Queria ter mais dias do que provavelmente vou ter, por hora, tudo anda meio sem nexo, diga-se de passagem, as coisas não está indo bem. Eu não estou entendendo nada, pareço estar em terreno desconhecido, trancado como Anne Frank, sem ter muito como reagir. Estou confuso. Não sei o quanto isso tudo vai durar.

***

(11h36min)

Frida havia decidido ir embora. Ela percebeu que o clima em minha casa esse domingo não seria dos melhores e resolveu não interromper a família feliz (ironia). Lavei o rosto em meu banheiro e desci para cozinha na intenção de um café da manhã sozinha e em silencio. Mais errei de horário:

_ Eu sabia que você daria um jeito de chamar atenção. – Carrie disse assim que me sentei, só havia eu e ela na mesa. Mordi um morango e mastiguei bem calma.

_ Não peça pela minha presença se depois for reclamar... – respondi mastigando outro morango, só que dessa vez com chantilly.

_ Eu não reclamaria se você não vacilasse tanto. – rebateu batendo as unhas contra a madeira da mesa.

_ Como se você pudesse falar algo sobre vacilo. Você pensou no terrível vacilo de largar sua mãe e sua irmã só pelo fato de seu pai ter mais dinheiro e morar numa casa dos sonhos? – enfrentei-a jogando o que eu queria em sua cara. Cuspi as palavras mais bem ditas que eu poderia dizer.

_ Eu nunca larguei vocês por dinheiro... – ela respondeu ofendida.

_ Imagina. Só queria sustentar como sempre seu mundinho conto de fada e seu foco em ser perfeita. Não sei nem como alguns têm estomago para admirar-te! – continuei cuspindo oque estava engasgado em meu peito.

_ Perdi o apetite! Coma até morrer... – ela desejou se levantando e jogando o guardanapo sobre a mesa.

_ Com muito prazer, Barbie. – provoquei enquanto ela passava por mim, bufando de raiva.

Belisquei de outro morango e depois joguei o resto dele sobre a mesa. Eu também havia perdido o apetite.

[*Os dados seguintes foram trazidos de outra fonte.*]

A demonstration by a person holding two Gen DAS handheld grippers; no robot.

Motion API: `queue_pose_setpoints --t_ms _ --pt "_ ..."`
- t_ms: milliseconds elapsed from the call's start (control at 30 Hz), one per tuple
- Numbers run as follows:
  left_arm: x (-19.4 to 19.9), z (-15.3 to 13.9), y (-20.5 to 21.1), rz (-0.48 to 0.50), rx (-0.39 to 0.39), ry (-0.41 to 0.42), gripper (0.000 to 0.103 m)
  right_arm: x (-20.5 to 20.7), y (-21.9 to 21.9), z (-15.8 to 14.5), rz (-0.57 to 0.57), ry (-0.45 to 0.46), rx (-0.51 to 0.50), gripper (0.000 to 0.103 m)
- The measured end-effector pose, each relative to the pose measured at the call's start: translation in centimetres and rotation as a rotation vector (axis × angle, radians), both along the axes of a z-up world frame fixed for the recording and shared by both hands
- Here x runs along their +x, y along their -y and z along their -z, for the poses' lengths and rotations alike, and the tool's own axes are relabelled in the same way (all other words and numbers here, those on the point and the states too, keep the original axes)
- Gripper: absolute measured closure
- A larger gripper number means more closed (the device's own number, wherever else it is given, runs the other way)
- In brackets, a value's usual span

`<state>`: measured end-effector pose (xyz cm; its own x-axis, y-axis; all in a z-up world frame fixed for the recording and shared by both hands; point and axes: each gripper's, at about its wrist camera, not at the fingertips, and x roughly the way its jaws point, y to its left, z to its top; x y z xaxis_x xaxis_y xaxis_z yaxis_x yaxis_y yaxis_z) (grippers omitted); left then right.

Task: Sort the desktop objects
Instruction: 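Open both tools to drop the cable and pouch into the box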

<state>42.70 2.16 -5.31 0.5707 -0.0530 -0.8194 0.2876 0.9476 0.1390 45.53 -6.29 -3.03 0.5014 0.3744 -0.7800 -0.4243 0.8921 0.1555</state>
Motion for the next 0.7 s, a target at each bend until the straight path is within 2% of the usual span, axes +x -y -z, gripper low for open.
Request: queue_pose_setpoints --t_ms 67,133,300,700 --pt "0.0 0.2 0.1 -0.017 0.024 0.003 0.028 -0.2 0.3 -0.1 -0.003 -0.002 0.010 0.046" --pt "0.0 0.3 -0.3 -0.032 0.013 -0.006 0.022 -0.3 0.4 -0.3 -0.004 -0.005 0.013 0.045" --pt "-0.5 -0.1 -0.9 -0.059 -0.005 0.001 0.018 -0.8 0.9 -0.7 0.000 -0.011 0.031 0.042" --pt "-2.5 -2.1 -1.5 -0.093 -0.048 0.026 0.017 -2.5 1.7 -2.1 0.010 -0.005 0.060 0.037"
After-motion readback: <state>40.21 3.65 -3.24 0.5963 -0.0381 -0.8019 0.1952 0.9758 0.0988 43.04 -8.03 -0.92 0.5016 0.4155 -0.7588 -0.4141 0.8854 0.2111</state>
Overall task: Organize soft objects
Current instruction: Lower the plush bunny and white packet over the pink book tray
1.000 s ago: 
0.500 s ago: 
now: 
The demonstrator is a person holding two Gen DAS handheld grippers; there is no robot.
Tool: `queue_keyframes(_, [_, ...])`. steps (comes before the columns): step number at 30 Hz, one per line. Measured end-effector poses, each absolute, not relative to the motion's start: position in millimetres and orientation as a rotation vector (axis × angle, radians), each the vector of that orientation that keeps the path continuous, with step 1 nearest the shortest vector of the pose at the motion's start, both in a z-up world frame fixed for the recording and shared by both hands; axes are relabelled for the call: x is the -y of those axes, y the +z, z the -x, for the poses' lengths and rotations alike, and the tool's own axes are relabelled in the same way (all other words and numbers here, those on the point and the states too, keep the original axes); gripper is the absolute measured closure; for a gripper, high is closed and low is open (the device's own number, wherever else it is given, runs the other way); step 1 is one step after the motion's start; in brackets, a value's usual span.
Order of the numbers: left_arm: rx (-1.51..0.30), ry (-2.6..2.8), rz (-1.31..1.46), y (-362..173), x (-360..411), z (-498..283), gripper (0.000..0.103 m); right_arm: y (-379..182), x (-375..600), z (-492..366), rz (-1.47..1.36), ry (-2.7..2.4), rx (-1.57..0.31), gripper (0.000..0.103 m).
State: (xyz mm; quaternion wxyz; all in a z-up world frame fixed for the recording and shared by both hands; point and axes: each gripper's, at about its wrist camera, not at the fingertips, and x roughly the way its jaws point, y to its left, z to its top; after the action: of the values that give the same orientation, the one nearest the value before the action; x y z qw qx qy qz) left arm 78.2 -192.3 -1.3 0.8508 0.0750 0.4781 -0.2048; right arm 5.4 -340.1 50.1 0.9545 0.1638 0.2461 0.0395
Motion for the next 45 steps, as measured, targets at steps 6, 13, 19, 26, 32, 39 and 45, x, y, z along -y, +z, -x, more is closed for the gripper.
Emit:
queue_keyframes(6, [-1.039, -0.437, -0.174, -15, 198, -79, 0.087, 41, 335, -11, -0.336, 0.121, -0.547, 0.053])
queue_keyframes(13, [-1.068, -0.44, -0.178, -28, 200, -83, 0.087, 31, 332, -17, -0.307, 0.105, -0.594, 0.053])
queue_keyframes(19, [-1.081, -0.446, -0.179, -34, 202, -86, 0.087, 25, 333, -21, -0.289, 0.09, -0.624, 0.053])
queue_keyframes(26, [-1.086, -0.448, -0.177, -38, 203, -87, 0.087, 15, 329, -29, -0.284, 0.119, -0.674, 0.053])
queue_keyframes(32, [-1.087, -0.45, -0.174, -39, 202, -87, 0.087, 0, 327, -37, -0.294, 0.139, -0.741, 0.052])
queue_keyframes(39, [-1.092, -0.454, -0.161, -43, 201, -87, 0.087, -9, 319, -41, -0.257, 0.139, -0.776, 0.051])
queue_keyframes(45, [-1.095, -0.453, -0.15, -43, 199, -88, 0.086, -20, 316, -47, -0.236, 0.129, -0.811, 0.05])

Talvez fosse melhor eu arrumar logo minhas coisas e voltar para o único lugar onde eu podia chamar de casa nas horas vagas.

Levantei-me e passei pela sala. Ouvi o som da campainha e fui atender. Abri a porta sem imaginar quem quer que seja. Encarei os olhos azuis que me observavam de cima á baixo e engoli em seco, envergonhada pela minha roupa (um short minúsculo e um moletom escuro).

_ Vou começar frequentar mais a sua casa. Se prometer andar sempre assim... – a voz dele soou sexy e senti minhas bochechas queimarem de tão coradas.